Although this area had zero heroin production in the mid-1970s, the CIA’s covert war served as the catalyst that transformed the Afghan-Pakistan borderlands into the world’s largest heroin producing region. As mujahedeen guerrillas captured prime agricultural areas inside Afghanistan in the early 1980s, they began collecting a revolutionary poppy tax from their peasant supporters.
Once the Afghan guerrillas brought the opium across the border, they sold it to hundreds of Pakistani heroin labs operating under the ISI’s protection. Between 1981 and 1990, Afghanistan’s opium production grew ten-fold — from 250 tons to 2,000 tons. After just two years of covert CIA support for the Afghan guerrillas, the U.S. Attorney General announced in 1981 that Pakistan was already the source of 60% of the American heroin supply. Across Europe and Russia, Afghan-Pakistani heroin soon captured an even larger share of local markets, while inside Pakistan itself the number of addicts soared from zero in 1979 to 1.2 million just five years later.

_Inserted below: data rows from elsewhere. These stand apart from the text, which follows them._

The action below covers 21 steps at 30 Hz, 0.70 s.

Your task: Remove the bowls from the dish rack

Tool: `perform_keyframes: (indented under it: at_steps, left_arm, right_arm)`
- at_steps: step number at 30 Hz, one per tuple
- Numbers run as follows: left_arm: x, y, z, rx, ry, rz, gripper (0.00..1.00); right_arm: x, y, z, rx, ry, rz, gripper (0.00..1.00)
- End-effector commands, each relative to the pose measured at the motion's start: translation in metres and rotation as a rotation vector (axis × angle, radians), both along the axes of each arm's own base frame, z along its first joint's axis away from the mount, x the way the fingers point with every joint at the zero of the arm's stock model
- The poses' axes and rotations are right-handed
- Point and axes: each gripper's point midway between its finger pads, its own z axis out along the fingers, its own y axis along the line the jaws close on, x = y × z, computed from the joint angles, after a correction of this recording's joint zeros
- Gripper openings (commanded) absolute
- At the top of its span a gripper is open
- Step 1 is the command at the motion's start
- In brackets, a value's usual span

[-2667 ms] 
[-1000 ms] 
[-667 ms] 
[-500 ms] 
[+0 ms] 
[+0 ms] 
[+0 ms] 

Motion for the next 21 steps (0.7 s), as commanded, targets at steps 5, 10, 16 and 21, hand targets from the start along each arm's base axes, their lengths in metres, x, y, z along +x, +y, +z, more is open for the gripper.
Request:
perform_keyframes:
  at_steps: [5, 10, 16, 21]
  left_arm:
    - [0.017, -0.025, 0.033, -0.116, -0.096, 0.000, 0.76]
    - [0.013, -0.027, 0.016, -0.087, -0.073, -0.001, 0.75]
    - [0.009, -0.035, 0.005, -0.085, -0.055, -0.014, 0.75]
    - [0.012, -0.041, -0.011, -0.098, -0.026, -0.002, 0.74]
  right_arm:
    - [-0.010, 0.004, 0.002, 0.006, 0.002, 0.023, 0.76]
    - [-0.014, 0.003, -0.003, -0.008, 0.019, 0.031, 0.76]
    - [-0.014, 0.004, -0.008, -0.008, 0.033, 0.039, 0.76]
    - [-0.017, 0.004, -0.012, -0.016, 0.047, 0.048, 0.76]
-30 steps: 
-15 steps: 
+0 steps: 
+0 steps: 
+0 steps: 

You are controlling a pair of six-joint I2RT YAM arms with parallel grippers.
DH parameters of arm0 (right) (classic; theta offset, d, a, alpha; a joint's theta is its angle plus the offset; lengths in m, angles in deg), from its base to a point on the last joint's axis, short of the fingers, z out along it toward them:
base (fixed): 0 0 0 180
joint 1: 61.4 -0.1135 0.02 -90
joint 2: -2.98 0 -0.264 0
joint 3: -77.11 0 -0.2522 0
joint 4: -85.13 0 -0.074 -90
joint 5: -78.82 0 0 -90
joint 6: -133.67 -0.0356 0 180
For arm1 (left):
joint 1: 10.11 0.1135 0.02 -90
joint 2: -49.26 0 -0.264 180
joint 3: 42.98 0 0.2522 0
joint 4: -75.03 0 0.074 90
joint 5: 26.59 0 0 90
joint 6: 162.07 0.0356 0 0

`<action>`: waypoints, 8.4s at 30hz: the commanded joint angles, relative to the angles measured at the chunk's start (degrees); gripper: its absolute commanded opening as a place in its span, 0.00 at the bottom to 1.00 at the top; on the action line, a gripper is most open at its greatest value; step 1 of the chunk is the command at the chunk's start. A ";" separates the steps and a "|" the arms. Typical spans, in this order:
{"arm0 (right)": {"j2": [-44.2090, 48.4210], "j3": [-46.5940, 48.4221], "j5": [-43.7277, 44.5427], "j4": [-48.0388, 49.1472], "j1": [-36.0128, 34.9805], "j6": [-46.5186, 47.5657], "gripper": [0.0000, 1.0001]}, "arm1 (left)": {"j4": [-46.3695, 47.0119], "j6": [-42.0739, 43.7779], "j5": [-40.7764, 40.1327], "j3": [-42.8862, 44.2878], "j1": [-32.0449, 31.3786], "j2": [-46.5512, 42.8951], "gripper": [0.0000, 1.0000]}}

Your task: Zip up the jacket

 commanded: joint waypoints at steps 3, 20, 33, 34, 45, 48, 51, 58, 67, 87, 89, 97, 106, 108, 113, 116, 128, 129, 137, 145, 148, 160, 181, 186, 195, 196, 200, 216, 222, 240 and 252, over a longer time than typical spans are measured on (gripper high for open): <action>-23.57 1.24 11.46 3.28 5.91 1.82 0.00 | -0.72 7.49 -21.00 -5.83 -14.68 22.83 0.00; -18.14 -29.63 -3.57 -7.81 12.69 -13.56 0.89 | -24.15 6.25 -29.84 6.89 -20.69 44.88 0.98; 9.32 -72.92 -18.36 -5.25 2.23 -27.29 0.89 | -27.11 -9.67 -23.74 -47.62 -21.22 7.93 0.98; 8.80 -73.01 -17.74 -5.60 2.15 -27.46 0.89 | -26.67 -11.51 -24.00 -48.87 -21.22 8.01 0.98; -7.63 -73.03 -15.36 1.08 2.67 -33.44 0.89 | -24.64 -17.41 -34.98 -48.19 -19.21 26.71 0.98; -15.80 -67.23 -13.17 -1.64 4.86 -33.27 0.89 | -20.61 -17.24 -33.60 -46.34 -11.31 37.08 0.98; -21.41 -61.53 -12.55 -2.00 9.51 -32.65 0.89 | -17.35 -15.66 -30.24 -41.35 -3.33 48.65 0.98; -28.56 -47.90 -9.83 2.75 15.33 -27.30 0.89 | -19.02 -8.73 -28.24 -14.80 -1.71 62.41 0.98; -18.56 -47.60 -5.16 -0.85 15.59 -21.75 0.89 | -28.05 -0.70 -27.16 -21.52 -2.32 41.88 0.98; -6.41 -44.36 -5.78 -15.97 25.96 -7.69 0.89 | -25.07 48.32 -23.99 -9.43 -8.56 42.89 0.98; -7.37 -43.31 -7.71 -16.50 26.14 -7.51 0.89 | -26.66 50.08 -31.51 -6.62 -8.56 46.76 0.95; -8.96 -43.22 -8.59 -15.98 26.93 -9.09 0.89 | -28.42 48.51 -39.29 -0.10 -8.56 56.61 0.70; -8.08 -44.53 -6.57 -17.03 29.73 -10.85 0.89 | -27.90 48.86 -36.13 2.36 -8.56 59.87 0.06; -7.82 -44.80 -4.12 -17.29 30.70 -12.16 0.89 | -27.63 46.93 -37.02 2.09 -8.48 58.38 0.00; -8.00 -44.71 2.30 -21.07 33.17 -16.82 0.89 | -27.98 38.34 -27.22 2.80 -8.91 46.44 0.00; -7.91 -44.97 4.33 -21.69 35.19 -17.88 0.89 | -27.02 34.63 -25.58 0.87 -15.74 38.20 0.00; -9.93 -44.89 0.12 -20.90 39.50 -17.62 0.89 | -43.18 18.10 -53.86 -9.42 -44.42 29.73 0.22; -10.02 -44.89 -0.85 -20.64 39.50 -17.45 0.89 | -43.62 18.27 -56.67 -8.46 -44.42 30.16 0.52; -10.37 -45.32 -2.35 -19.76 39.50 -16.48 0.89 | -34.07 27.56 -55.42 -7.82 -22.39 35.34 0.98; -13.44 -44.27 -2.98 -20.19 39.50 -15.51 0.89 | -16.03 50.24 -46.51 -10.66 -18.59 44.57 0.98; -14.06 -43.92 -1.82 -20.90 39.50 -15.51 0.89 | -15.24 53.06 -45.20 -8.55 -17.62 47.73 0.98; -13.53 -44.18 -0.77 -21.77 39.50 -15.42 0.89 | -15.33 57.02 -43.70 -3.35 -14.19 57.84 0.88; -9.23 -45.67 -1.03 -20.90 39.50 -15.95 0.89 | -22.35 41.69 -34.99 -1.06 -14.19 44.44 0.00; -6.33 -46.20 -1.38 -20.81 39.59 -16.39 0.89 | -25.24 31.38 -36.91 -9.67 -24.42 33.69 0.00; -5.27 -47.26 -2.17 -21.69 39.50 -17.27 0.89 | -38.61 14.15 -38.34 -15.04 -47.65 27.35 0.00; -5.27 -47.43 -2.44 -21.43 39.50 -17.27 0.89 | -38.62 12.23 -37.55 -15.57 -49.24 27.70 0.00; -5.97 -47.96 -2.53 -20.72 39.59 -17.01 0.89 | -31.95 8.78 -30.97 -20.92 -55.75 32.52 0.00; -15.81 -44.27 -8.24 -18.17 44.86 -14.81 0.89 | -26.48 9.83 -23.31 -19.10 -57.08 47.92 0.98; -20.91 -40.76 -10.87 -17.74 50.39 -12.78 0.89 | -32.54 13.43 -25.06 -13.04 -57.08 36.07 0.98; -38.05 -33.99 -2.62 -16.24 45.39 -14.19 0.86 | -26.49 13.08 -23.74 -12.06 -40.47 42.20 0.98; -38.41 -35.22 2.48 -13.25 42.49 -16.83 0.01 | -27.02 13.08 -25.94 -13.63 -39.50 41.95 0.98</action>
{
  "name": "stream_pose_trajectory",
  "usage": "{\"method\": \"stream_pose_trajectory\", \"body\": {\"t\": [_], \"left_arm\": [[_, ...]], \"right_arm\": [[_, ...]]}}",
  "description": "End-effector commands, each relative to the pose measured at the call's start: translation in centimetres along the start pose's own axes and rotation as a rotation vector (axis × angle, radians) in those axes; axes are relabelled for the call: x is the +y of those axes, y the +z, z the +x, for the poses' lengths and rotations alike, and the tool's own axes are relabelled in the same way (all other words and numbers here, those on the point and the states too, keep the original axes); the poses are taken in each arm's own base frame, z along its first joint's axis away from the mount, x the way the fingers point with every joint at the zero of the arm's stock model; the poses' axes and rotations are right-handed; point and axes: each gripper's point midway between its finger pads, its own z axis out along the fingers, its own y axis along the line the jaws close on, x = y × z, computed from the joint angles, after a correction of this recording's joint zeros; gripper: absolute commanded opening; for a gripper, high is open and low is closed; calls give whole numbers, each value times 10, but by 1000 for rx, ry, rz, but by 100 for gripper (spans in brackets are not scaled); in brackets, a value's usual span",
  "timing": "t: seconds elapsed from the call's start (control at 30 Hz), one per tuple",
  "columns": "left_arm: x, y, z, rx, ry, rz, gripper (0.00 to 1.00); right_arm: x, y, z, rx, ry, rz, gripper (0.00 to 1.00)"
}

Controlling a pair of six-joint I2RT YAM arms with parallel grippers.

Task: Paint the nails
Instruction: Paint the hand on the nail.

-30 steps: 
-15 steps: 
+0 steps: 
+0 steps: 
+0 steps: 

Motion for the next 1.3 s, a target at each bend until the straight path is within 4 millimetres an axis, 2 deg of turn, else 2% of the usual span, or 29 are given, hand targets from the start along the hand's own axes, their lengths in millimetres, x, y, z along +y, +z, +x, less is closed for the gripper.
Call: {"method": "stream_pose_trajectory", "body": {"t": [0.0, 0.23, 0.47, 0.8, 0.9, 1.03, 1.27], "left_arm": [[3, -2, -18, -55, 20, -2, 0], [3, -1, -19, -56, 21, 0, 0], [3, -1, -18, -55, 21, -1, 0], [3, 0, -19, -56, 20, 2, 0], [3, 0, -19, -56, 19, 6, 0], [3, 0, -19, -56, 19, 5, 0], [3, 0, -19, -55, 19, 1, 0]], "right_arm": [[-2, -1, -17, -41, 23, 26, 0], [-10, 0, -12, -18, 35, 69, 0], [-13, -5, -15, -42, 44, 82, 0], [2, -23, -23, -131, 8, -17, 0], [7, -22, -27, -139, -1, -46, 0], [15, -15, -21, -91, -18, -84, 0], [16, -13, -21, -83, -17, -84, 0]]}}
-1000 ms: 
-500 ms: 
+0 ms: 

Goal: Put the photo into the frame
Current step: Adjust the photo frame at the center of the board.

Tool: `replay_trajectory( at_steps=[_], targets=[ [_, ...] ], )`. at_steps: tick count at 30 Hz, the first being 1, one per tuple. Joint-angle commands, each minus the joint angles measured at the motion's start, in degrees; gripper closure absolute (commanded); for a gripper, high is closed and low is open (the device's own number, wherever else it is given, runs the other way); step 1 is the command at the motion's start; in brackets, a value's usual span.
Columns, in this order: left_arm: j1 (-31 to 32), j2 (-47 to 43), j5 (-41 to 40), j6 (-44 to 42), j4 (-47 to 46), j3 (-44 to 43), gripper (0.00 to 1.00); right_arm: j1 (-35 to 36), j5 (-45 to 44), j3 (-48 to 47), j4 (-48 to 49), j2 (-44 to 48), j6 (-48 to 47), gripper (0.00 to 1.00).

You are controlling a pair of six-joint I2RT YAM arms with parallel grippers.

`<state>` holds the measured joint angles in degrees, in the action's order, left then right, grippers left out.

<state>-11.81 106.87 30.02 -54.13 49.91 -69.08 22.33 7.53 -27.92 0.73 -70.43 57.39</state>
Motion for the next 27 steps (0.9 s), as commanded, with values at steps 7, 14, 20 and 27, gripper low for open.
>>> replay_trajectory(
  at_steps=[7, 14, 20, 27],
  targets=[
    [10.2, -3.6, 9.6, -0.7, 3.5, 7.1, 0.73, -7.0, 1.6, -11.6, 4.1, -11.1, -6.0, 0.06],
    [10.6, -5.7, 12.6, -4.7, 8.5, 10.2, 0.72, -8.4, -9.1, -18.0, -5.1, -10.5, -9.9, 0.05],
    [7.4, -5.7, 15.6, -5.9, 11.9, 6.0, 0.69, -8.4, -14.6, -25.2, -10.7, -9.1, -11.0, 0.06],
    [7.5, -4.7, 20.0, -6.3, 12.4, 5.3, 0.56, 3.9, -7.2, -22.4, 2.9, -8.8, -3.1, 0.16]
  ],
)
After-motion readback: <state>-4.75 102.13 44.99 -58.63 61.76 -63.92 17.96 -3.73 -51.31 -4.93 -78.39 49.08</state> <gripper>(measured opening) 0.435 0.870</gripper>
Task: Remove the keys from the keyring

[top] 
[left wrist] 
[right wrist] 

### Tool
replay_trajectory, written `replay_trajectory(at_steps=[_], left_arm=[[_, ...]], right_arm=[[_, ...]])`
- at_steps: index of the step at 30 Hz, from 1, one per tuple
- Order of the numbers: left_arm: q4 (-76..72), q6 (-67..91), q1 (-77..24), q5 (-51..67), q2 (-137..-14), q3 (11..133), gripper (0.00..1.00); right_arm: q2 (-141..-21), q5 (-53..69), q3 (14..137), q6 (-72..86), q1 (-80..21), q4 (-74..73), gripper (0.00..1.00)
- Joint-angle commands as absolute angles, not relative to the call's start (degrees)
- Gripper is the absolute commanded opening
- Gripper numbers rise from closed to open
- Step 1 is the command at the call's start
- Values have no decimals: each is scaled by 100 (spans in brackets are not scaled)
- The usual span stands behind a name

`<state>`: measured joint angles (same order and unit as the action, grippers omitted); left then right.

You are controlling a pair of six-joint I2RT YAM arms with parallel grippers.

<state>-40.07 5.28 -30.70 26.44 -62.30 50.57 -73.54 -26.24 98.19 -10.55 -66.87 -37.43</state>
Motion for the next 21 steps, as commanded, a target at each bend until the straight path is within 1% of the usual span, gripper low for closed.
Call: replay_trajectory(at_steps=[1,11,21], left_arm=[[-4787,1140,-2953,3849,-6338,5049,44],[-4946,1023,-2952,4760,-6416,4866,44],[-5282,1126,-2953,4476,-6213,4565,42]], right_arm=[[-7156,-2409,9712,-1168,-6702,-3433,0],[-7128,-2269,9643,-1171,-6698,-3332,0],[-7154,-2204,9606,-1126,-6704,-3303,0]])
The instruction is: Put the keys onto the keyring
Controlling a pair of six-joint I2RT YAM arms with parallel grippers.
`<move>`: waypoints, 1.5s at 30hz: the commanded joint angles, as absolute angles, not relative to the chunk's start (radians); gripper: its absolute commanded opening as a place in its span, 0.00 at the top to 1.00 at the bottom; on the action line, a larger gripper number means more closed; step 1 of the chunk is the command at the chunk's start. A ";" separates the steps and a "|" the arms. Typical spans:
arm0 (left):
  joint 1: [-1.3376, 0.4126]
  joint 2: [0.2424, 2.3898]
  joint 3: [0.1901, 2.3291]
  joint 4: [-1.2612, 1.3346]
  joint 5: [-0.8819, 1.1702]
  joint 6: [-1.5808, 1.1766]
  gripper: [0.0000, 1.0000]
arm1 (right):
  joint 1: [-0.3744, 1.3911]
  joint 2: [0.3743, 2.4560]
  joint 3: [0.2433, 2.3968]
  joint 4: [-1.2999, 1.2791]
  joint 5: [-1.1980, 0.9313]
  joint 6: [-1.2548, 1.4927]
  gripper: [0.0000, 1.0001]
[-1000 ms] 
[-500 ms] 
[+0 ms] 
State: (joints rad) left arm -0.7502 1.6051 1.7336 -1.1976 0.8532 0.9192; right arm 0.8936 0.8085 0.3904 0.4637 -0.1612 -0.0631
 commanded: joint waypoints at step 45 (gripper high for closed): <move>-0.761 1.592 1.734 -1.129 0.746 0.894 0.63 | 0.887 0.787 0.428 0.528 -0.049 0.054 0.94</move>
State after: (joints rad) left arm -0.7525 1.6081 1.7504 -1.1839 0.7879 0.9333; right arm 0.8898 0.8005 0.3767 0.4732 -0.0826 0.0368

After investing $3 billion in Afghanistan’s destruction, Washington just walked away in 1992, leaving behind a thoroughly ravaged country with over one million dead, five million refugees, 10-20 million landmines still in place, an infrastructure in ruins, an economy in tatters, and well-armed tribal warlords prepared to fight among themselves for control of the capital. Even when Washington finally cut its covert CIA funding at the end of 1991, however, Pakistan’s ISI continued to back favored local warlords in pursuit of its long-term goal of installing a Pashtun client regime in Kabul.
Druglords, Dragon’s Teeth, and Civil Wars: the 1990s
Throughout the 1990s, ruthless local warlords mixed guns and opium in a lethal brew as part of a brutal struggle for power. It was almost as if the soil had been sown with those dragons’ teeth of ancient myth that can suddenly sprout into an army of full-grown warriors, who leap from the earth with swords drawn for war.
When northern resistance forces finally captured Kabul from the communist regime, which had outlasted the Soviet withdrawal by three years, Pakistan still backed its client Hekmatyar. He, in turn, unleashed his artillery on the besieged capital. The result: the deaths of an estimated 50,000 more Afghans. Even a slaughter of such monumental proportions, however, could not win power for this unpopular fundamentalist. So the ISI armed a new force, the Taliban and in September 1996, it succeeded in capturing Kabul, only to fight the Northern Alliance for the next five years in the valleys to the north of the capital.
During this seemingly unending civil war, rival factions leaned heavily on opium to finance the fighting, more than doubling the harvest to 4,600 tons by 1999. Throughout these two decades of warfare and a twenty-fold jump in drug production, Afghanistan itself was slowly transformed from a diverse agricultural ecosystem — with herding, orchards, and over 60 food crops — into the world’s first economy dependent on the production of a single illicit drug. In the process, a fragile human ecology was brought to ruin in an unprecedented way.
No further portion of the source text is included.